INFORMATION SHOWN START
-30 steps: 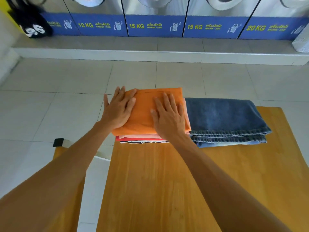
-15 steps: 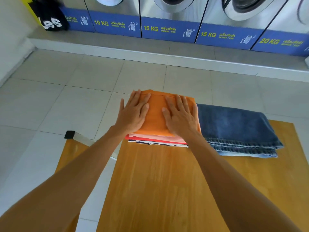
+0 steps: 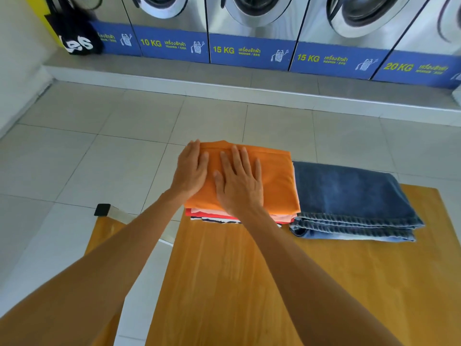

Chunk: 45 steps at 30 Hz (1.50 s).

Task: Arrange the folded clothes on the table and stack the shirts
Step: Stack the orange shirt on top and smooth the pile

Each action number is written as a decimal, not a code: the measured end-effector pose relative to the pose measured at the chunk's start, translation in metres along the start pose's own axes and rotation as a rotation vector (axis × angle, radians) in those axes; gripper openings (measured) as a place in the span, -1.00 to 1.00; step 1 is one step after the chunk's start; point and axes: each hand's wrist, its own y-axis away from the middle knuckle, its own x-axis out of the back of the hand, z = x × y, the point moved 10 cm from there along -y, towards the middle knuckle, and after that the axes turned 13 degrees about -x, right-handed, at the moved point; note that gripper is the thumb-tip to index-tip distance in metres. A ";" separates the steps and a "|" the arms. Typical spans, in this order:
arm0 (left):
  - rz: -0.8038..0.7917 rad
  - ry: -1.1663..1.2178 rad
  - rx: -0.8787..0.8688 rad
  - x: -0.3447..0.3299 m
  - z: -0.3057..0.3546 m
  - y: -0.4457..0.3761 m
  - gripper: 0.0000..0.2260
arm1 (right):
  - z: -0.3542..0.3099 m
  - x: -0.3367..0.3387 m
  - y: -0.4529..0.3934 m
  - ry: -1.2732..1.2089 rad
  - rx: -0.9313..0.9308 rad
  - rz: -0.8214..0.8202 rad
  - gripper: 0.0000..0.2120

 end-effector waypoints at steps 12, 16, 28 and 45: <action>0.153 0.224 0.524 0.017 -0.037 -0.017 -0.68 | 0.010 -0.005 0.011 0.020 -0.079 0.030 -0.32; 0.239 -0.069 0.274 0.043 0.003 -0.020 -0.61 | 0.031 0.025 0.009 -0.139 -0.180 0.089 -0.35; -0.076 -0.561 -0.172 -0.041 0.069 0.030 -0.46 | 0.163 0.042 0.035 -0.269 -0.682 0.020 -0.57; 0.295 -0.147 0.337 0.032 0.002 0.052 -0.53 | 0.155 0.073 0.008 -0.368 -0.615 0.209 -0.52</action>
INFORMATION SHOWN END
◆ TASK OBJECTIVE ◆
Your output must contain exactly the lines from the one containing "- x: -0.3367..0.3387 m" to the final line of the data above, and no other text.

◆ OUTPUT BELOW ◆
  - x: -0.3367..0.3387 m
  - y: -0.4529..0.3934 m
  - ry: -1.2732..1.2089 rad
  - rx: -0.9313..0.9308 rad
  - rz: -0.8214..0.8202 rad
  - gripper: 0.0000..0.2120

 end-effector waypoints at steps 12, 16, 28 and 45: <action>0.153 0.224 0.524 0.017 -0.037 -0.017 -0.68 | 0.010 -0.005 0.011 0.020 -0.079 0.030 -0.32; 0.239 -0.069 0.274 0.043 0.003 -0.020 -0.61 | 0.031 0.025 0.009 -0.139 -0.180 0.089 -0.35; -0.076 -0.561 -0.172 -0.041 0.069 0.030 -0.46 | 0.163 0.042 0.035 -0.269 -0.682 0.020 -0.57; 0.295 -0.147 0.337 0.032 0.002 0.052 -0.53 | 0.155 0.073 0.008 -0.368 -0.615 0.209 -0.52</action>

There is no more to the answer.